Timeout Configuration

Autonomy applications have multiple timeout layers that work together to ensure reliable execution. Understanding how these layers interact is essential for building robust agents, especially for long-running tasks like research or batch processing.

Understanding Timeout Layers

When a request flows through an Autonomy application, it passes through several timeout boundaries:

HTTP API → Agent Execution → Model Calls → [Throttle Queue] → Gateway → LLM Provider

Each layer has its own timeout configuration. The outermost timeout (HTTP API) acts as the ultimate limit—if inner operations exceed it, the entire request fails.

The Multi-Iteration Challenge

Agents don’t make single requests—they iterate through a loop of thinking, acting, and gathering responses. A typical agent conversation involves multiple model calls:

User Message
    ↓
┌─────────────────────────────────────────────┐
│            Agent State Machine              │
│  ┌───────────────────────────────────────┐  │
│  │ Iteration 1: Model call (~5-30s)      │  │
│  ├───────────────────────────────────────┤  │
│  │ Iteration 2: Tool + Model call (~30s) │  │
│  ├───────────────────────────────────────┤  │
│  │ Iteration 3: Model call (~5-30s)      │  │
│  ├───────────────────────────────────────┤  │
│  │ ... more iterations ...               │  │
│  └───────────────────────────────────────┘  │
└─────────────────────────────────────────────┘
    ↓
Response to User

Time compounds across iterations. A 10-iteration agent with 30-second iterations needs 300 seconds total—but the default HTTP timeout is only 180 seconds.

Quick Reference

Use Case	HTTP Timeout	`max_execution_time`	Throttle	Notes
Simple Chat	60s	60s	No	Quick Q&A, 1-3 iterations
Tool-Augmented Chat	120s	120s	No	Tool calls, 3-5 iterations
Research Agent	660s+	600s	Yes	Deep work, many iterations
Batch Processing	180s	120s	Yes	Per-item timeout
Voice Interface	30s	30s	No	Low latency critical
Subagent Workflows	660s	600s	Yes	Parent + child time

Layer 1: HTTP API Timeout

The HTTP layer is the outermost timeout boundary. Configure it when making requests to the built-in agent endpoints:

curl

# Default: 180 seconds
curl --request POST \
  --header "Content-Type: application/json" \
  --data '{"message": "Research this topic"}' \
  "https://${CLUSTER}-${ZONE}.cluster.autonomy.computer/agents/researcher?timeout=600"
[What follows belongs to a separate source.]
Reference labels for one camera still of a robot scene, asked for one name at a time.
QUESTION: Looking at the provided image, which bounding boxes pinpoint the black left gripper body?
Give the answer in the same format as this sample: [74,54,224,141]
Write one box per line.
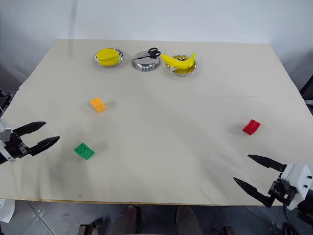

For custom FastAPI endpoints, handle timeouts explicitly:

images/main/main.py

from autonomy import Agent, HttpServer, Model, Node, NodeDep
from fastapi import FastAPI

app = FastAPI()

@app.post("/research")
async def research(request: dict, node: NodeDep):
    agent = await Agent.start(
        node=node,
        name="researcher",
        instructions="You are a thorough researcher",
        model=Model("claude-sonnet-4-v1"),
        max_execution_time=600.0,  # 10 minutes
    )
    
    # For long tasks, use streaming to keep the connection alive
    response = await agent.send(
        request.get("query", ""),
        timeout=660.0  # HTTP timeout > max_execution_time
    )
    
    return {"result": response[-1].content.text}

Node.start(http_server=HttpServer(app=app))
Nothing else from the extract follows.